Like Hogberg, Danielsson’s birthday is close to the cut-off for this draft class. He also appeared in one game in the SHL this past season.

Firing up the trusty pGPS machine, 16.7% went onto playing 200 games in the NHL.

Kristians Rubins (Ranked: 99th EU Skaters)

Rubins

Image: sporta-klubi.lv

Bio:

  • Age: 18, 1997-12-11
  • Birthplace: Riga, Latvia 
  • Frame: 6’4″, 216 lbs.
  • Position: D
  • Handedness: L
  • Draft Year Team: VIK Vastera HK & VIK Vastera HK J20
  • Accomplishments/Awards: U20 WJC D1A Gold Medal (15/16), U20 WJC D1A Bronze Medal (14/15), U18 WJC D1A Gold Medal (13/14)

Stats:

Screen Shot 2016-06-03 at 10.53.21 AM

Scouting Report:

A regular on the Latvian junior teams, Christians Rubins is an interesting option for a team looking for a big smooth skating defenceman. Currently ranked 99th amongst European Skaters, Rubins split his time amongst the J20 league and the Allsvenskan last season and showed very well posting 11 points in 21 games in the J20 league. The 0.52 PPG has him ranked 42nd in the entire SuperElit and 2nd amongst non-Swedish defenceman. That production is impressive given that he is actually regarded as a defensive defenceman.

His lower ranking likely doesn’t reflect how teams view him and he could very easily hear his name called before the draft is done.

Based on his size and production, Rubins rates well using pGPS with 18.2% going onto becoming NHL regulars. As with all these players, very good odds based on their  NHL CSS draft rankings. 

Marcus Ersson (Ranked: NR EU Skaters)

Ersson

Image: Brynas.se

Bio:

  • Age: 18, 1997-09-27
  • Birthplace: Sweden
  • Frame: 6’2″, 194 lbs.
  • Position: D
  • Handedness: L
  • Draft Year Team: Brynas IF & Brynas IF J20
  • Accomplishments/Awards: N/A

Stats:

Screen Shot 2016-06-03 at 11.01.32 AM

Scouting Report:

Last but not least is the elder statesmen of this group, Marcus Ersson.

Born on September 27th, Ersson was only 13 days away from being a part of the 2015 draft class, given that his game is a little more well rounded and developed when compared to the other players.

Seeing action in the SHL and SuperElit this past year, Ersson showed very well. His 24 points in 34 games in the SuperElit had him tied for 14th amongst all defenceman. Although he was held pointless, he didn’t flounder in the SHL against men posting 6 PIM and -2 in 16 games. He finished the season off with 4 points in 4 playoff games.

Due to his age and size, Ersson has the lowest success rate with 15.1% of his comparables going onto being NHL regulars. However given his non-ranking by NHL CSS, that number is very encouraging reflection of Ersson.


Based on the numbers, it’s clear that there are safer bets if you take defenceman from North America. A large part of that is likely due to the fact that a portion of European defenceman choose to remain in Europe and ply their trade in their local leagues. Which there is nothing wrong with that, it’s just an added wrinkle for teams selecting these rearguards.

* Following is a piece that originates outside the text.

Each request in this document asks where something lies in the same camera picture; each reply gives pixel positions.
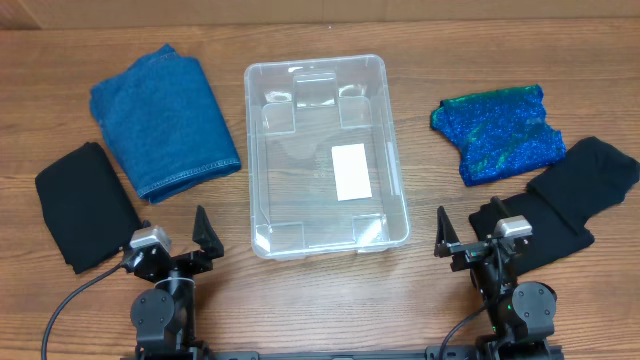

The four options above, and many others, present a wide variety of skill-sets that would add some depth to a team’s prospect pool.



  • SJ

    Thanks for these draft prospect reviews Ryan.

    Several of these players may be worth a gamble, but, as you stated they may elect to stay and play in local leagues, therefore not worth using a draft pick.

    Also I am unclear if a player from Europe has same rules as NA players where if not signed after 2 years they can re-enter the draft. Could you clarify for me please.

    • Ryan Biech

      If drafted from Europe, and the player stays there, teams have 4 years to sign them.

      An example is Anton Karlsson, drafted by the Arizona Coyotes in 2014 – they still have two more years of his rights.